(Action item) From the line holding "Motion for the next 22" to the final line below, restate each line word for word and add nothing.

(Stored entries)
- - - - -

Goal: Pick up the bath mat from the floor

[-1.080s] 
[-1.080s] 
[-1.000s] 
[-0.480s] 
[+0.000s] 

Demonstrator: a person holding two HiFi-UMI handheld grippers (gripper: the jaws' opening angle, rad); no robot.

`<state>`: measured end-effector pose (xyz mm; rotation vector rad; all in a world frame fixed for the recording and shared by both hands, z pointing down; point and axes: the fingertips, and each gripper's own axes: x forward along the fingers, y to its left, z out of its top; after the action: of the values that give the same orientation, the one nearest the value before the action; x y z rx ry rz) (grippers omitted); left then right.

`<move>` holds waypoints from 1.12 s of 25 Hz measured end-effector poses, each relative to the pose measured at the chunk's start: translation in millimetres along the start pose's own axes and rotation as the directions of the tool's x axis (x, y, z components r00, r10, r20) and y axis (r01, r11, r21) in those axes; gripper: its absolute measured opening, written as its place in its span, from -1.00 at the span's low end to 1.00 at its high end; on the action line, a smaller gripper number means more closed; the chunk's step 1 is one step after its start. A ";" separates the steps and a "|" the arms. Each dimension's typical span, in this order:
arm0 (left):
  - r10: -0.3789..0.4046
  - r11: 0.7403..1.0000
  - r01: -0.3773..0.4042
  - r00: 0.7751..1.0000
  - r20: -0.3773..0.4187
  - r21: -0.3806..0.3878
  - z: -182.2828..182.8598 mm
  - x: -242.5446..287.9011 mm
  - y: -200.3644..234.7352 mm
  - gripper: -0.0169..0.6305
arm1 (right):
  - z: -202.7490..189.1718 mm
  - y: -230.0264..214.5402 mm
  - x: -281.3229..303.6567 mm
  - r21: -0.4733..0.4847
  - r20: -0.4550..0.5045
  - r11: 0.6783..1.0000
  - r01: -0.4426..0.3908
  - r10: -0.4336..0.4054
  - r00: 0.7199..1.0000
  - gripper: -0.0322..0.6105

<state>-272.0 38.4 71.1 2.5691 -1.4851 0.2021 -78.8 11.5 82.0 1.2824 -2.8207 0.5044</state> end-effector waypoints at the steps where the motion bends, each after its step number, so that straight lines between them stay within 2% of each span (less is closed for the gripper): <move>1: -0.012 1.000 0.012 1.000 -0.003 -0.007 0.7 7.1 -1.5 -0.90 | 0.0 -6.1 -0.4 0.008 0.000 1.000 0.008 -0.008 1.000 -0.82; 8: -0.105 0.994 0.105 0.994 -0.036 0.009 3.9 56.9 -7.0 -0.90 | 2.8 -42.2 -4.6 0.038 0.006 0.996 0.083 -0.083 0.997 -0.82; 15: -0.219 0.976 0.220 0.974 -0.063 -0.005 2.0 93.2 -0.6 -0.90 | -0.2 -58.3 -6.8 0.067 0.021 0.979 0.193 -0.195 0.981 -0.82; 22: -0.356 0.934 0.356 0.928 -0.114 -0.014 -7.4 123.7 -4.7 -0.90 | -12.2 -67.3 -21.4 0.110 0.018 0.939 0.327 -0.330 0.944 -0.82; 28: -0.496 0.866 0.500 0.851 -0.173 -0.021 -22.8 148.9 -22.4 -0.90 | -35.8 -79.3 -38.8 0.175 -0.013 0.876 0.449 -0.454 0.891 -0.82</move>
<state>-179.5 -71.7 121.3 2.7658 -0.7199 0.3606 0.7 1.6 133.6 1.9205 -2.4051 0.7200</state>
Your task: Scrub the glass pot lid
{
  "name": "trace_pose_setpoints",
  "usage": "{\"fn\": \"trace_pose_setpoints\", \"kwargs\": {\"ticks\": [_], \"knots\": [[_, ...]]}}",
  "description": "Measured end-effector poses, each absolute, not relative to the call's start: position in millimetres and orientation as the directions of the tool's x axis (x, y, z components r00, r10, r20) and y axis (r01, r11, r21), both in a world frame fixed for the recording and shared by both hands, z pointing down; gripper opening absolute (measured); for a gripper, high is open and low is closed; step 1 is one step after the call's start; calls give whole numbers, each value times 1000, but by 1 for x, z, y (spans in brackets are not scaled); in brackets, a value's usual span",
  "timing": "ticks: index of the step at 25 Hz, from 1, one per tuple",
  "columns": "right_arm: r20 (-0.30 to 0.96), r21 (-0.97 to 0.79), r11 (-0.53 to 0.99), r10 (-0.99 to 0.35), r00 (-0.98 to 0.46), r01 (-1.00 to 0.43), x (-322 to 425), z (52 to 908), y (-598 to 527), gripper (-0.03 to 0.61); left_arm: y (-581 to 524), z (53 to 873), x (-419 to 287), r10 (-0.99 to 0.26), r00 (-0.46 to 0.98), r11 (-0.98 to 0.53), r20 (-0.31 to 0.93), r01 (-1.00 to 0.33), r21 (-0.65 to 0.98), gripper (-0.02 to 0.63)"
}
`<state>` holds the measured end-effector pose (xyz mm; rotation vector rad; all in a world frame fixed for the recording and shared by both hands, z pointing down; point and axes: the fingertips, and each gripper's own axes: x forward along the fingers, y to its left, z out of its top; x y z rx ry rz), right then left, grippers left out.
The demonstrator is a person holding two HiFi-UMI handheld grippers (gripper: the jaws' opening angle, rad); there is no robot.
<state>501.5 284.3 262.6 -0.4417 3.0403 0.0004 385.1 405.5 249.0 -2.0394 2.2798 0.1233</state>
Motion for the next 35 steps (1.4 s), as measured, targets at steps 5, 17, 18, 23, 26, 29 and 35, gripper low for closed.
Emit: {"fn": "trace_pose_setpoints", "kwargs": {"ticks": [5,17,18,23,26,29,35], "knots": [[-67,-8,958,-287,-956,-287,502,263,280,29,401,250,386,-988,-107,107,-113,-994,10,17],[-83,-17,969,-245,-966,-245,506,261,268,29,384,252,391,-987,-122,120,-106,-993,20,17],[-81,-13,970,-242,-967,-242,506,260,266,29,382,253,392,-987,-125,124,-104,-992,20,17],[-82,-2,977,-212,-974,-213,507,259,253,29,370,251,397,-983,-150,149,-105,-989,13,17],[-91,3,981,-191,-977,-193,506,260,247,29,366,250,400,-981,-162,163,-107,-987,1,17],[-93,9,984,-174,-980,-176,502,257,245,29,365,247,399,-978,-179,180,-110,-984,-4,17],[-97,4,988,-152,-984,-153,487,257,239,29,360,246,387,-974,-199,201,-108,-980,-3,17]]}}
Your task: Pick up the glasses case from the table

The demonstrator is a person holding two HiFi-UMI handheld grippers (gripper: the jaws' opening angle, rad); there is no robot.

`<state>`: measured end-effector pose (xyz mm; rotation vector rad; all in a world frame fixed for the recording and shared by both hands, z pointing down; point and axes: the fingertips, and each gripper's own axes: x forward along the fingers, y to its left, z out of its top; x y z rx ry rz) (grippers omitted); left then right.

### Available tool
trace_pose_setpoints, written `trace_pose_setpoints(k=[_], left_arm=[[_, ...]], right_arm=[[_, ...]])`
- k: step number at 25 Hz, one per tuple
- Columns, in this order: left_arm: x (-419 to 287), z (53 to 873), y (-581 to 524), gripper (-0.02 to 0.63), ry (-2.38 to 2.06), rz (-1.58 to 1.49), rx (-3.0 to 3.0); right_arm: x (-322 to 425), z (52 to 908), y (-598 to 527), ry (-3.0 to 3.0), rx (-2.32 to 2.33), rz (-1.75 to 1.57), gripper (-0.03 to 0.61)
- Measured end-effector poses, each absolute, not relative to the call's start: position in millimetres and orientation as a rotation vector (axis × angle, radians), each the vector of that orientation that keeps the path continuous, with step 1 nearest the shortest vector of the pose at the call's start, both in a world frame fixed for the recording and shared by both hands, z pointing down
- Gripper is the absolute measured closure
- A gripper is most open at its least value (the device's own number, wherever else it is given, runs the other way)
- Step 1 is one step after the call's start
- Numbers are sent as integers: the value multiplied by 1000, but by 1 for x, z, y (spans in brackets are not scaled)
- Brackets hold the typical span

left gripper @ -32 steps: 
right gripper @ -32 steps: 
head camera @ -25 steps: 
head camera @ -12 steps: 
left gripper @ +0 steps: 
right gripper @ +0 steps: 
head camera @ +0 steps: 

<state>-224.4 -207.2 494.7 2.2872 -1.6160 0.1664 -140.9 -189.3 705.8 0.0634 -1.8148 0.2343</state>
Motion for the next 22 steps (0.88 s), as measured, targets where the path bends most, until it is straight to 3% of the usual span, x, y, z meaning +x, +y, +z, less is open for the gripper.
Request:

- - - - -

(Response to the task)
Motion for the next 22 steps (0.88 s), as measured, targets where the path bends most, until it is straight to 3% of the usual span, x, y, z meaning +x, +y, +z, less is open for the gripper.
Request:

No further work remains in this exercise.